Problem requirements
The answer is every line of the records that holds the word "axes", copied in full.

Data extracted from a collection:
■ ■ ■ ■ ■

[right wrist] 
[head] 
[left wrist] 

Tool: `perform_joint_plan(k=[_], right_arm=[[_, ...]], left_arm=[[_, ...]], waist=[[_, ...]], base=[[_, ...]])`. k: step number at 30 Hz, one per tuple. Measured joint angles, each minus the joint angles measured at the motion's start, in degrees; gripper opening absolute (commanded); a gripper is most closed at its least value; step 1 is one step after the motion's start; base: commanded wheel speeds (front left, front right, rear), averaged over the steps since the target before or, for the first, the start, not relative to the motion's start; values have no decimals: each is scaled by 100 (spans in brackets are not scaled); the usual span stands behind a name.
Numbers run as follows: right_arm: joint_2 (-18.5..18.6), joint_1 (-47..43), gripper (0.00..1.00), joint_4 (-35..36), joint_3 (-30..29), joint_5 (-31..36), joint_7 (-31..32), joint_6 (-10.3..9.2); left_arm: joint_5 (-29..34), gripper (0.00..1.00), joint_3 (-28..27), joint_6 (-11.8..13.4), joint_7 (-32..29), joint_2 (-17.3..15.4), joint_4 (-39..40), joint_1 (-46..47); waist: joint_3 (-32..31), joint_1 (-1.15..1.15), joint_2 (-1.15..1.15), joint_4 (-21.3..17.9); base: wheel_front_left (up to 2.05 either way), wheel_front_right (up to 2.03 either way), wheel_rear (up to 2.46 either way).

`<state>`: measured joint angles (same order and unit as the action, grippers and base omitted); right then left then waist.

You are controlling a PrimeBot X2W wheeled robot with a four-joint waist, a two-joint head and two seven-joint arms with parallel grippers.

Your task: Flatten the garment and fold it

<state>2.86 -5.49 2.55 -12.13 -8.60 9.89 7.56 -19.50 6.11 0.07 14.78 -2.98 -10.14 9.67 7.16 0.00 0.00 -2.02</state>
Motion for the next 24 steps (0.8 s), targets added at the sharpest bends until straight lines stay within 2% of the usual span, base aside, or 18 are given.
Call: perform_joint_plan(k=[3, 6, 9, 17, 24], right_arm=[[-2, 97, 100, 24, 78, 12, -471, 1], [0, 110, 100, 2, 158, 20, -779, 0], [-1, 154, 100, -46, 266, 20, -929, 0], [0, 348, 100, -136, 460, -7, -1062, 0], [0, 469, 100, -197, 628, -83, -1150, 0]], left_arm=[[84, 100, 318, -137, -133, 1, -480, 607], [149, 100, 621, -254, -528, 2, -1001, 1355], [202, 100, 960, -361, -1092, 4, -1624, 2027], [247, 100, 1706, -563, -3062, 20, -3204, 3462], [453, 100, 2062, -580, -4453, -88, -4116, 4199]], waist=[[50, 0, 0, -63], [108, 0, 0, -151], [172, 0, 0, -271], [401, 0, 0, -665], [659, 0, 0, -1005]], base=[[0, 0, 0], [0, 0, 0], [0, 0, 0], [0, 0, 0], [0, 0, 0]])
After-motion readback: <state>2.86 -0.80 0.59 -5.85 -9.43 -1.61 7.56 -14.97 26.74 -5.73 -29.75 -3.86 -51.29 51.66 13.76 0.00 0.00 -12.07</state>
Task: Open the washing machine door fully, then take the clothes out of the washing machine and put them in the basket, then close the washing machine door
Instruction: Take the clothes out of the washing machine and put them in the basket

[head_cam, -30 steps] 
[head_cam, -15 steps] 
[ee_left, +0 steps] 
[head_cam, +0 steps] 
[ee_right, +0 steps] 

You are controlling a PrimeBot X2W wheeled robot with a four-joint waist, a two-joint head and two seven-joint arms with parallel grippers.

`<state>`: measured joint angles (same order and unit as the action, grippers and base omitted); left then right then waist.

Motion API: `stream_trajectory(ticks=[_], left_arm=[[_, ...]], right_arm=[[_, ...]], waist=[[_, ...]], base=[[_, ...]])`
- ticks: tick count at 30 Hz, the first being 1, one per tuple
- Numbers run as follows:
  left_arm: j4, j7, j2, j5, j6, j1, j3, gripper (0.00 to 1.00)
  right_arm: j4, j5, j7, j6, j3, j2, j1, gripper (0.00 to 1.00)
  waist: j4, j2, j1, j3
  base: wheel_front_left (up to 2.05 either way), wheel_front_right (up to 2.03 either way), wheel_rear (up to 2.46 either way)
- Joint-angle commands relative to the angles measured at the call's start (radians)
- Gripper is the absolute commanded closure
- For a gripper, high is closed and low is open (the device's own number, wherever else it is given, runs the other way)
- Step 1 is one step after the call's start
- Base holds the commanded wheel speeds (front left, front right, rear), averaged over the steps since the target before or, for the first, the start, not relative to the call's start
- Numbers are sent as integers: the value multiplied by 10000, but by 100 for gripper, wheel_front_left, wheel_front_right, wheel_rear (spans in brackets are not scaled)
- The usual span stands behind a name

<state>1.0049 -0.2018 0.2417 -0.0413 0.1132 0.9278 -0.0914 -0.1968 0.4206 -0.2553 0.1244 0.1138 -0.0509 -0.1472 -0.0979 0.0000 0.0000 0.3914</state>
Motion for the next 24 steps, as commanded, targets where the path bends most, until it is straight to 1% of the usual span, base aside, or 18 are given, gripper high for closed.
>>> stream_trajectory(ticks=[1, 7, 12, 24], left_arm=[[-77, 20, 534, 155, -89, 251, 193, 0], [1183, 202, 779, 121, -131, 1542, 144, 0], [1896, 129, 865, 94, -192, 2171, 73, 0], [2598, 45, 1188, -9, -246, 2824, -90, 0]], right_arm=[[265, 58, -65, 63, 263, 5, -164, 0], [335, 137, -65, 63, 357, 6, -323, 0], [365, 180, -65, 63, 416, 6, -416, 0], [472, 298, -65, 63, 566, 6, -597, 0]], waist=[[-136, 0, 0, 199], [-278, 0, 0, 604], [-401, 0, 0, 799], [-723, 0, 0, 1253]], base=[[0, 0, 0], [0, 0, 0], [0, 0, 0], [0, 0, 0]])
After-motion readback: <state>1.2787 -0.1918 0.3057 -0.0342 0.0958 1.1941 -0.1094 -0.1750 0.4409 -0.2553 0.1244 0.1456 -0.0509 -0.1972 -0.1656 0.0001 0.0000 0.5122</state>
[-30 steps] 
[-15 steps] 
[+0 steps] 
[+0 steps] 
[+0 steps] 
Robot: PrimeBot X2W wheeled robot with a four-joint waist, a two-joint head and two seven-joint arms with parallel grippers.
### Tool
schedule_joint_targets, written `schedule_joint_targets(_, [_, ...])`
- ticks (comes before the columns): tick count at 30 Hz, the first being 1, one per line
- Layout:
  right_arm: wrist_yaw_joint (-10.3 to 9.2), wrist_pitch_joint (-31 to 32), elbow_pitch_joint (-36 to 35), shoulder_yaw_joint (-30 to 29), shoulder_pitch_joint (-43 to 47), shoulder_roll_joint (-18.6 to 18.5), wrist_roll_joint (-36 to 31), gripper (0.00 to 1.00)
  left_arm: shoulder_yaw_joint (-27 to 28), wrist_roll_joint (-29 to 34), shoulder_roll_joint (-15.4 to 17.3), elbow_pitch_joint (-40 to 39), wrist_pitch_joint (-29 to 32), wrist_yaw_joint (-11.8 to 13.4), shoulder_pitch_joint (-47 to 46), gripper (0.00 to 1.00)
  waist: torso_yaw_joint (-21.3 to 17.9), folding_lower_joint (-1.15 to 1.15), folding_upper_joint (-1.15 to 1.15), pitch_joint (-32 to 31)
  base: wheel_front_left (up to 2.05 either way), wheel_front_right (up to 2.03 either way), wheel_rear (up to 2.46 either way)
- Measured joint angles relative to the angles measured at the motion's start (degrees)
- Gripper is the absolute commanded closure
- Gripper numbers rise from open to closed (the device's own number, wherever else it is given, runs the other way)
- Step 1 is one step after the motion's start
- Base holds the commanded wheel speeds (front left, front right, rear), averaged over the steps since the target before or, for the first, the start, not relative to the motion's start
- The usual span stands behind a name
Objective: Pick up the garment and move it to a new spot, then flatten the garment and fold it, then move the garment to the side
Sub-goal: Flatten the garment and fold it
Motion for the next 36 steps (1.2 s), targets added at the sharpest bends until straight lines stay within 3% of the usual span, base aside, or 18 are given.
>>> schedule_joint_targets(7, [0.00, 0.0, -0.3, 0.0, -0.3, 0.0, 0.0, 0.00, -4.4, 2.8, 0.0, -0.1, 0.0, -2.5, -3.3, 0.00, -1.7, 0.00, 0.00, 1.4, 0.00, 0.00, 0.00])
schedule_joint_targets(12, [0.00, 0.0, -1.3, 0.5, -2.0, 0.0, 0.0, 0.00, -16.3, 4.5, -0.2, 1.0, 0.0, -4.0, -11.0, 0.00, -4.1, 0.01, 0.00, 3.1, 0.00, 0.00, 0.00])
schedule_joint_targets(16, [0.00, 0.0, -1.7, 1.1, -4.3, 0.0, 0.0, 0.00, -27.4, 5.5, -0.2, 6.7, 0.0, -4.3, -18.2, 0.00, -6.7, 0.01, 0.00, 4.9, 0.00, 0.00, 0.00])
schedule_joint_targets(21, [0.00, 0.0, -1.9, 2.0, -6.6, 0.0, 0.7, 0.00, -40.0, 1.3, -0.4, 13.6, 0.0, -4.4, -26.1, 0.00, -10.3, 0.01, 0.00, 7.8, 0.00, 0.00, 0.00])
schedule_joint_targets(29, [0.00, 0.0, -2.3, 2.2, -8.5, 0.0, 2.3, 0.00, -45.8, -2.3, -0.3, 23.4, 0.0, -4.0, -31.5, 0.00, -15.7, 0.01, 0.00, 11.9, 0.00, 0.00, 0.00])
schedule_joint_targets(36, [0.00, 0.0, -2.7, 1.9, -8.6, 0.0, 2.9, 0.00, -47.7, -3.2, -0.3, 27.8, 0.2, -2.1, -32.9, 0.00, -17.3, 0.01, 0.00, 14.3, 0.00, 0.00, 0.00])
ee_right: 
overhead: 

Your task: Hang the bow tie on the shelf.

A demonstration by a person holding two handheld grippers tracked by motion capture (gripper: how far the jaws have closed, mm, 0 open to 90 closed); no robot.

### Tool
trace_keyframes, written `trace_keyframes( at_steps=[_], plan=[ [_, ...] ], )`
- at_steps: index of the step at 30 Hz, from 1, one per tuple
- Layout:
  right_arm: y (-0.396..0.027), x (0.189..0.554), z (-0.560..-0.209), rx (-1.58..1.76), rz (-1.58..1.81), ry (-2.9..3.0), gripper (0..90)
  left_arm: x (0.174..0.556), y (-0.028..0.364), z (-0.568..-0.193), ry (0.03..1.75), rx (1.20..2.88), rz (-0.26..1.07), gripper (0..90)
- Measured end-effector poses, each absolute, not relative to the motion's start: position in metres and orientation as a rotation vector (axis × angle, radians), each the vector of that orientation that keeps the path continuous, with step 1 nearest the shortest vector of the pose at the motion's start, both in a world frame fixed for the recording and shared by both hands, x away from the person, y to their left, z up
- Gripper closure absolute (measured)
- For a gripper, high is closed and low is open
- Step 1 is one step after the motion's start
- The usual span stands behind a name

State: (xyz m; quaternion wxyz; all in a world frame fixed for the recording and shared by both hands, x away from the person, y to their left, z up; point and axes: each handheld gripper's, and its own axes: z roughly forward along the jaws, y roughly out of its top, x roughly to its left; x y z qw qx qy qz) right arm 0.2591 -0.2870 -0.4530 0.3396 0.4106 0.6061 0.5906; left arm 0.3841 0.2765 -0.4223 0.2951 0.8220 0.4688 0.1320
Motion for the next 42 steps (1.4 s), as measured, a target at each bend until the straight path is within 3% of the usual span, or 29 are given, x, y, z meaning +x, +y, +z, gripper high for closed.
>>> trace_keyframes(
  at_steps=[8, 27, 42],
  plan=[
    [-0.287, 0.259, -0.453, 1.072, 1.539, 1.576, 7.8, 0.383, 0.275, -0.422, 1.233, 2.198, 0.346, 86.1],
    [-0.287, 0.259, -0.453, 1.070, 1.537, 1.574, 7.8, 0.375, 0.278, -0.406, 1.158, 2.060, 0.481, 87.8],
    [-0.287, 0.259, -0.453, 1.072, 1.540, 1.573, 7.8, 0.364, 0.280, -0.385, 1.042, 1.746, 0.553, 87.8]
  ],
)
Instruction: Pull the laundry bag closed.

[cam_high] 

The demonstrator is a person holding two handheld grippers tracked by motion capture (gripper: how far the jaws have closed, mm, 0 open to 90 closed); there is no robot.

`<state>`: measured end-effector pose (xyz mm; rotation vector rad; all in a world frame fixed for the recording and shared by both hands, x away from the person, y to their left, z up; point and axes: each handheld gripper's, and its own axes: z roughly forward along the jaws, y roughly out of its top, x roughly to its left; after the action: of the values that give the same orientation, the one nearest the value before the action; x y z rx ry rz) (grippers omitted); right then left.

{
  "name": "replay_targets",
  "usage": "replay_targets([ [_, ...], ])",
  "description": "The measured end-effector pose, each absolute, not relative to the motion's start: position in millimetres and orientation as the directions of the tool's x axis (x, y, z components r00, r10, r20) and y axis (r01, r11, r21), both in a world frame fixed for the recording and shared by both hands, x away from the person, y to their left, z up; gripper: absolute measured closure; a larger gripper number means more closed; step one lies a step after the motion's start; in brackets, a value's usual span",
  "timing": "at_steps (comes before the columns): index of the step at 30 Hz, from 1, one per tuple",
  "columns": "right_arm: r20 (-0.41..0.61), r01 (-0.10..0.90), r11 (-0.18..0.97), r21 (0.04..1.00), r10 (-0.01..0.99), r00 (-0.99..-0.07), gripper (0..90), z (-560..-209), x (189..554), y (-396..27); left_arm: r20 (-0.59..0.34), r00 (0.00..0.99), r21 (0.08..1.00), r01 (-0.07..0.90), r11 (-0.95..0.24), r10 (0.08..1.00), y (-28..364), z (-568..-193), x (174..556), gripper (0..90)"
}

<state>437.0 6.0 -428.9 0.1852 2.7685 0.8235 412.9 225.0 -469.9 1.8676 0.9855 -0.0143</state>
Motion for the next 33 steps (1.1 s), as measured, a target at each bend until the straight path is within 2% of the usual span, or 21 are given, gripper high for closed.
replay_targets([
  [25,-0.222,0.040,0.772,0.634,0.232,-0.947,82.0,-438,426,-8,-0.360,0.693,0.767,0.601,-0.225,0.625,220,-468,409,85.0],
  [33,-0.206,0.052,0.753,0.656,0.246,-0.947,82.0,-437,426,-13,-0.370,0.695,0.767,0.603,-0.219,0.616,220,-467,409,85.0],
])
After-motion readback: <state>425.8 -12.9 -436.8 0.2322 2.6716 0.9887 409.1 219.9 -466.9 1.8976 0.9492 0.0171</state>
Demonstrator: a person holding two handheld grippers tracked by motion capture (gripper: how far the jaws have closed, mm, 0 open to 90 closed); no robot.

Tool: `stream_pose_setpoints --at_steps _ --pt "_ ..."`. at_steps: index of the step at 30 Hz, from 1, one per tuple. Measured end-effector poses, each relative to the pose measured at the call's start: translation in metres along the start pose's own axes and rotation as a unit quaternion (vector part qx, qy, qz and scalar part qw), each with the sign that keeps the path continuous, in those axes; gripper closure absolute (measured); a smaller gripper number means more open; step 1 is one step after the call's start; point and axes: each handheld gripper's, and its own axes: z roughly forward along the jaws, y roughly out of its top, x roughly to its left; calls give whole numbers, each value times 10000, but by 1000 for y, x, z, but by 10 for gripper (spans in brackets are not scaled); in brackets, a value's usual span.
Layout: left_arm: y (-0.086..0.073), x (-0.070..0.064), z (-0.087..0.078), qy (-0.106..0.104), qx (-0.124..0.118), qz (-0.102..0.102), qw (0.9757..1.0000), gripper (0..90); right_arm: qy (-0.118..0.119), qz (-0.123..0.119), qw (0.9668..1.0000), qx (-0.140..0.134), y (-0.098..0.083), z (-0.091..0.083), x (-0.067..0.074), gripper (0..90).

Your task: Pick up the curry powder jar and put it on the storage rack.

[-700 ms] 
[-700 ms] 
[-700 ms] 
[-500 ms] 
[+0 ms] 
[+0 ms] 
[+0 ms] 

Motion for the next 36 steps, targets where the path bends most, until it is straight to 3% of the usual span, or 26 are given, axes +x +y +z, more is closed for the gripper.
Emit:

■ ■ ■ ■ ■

Reply to the task
State: (xyz m; quaternion wxyz; all in a world frame fixed for the recording and shared by both hands, x away from the person, y to their left, z up; point and axes: each handheld gripper's, and its own axes: z roughly forward along the jaws, y roughly out of its top, x roughly to its left; x y z qw qx qy qz) right arm 0.2591 -0.2870 -0.4530 0.3396 0.4106 0.6061 0.5906; left arm 0.3841 0.2765 -0.4223 0.2951 0.8220 0.4688 0.1320
`<state>`: measured end-effector pose (xyz mm; rotation vector rad; all in a world frame fixed for the recording and shared by both hands, x away from the person, y to their left, z up; point and axes: each handheld gripper's, and its own axes: z roughly forward along the jaws, y roughly out of its top, x roughly to its left; after the action: of the values that give the same orientation, the one nearest the value before the action; x y z rx ry rz) (grippers omitted); right then left.
Tool: `stream_pose_setpoints --at_steps _ --pt "_ ..."`. at_steps: index of the step at 30 Hz, from 1, one per tuple. Measured end-effector poses, each relative to the pose measured at the call's start: translation in metres along the start pose's own axes and rotation as a unit quaternion (vector part qx, qy, qz and scalar part qw), each with the sign that keeps the path continuous, in those axes; gripper closure absolute (measured); a smaller gripper number means more open; step 1 is one step after the call's start; point and axes: each handheld gripper's, and its own axes: z roughly forward along the jaws, y roughly out of its top, x roughly to its left; calls give whole numbers, each value times 10000, but by 1000 for y, x, z, but by 10 for gripper (spans in brackets are not scaled); in brackets, a value's usual span.
Motion for the next 36 steps, targets where the path bends most, until it is straight to 3% of the usual span, or 26 are given, axes +x +y +z, more is closed for the gripper.

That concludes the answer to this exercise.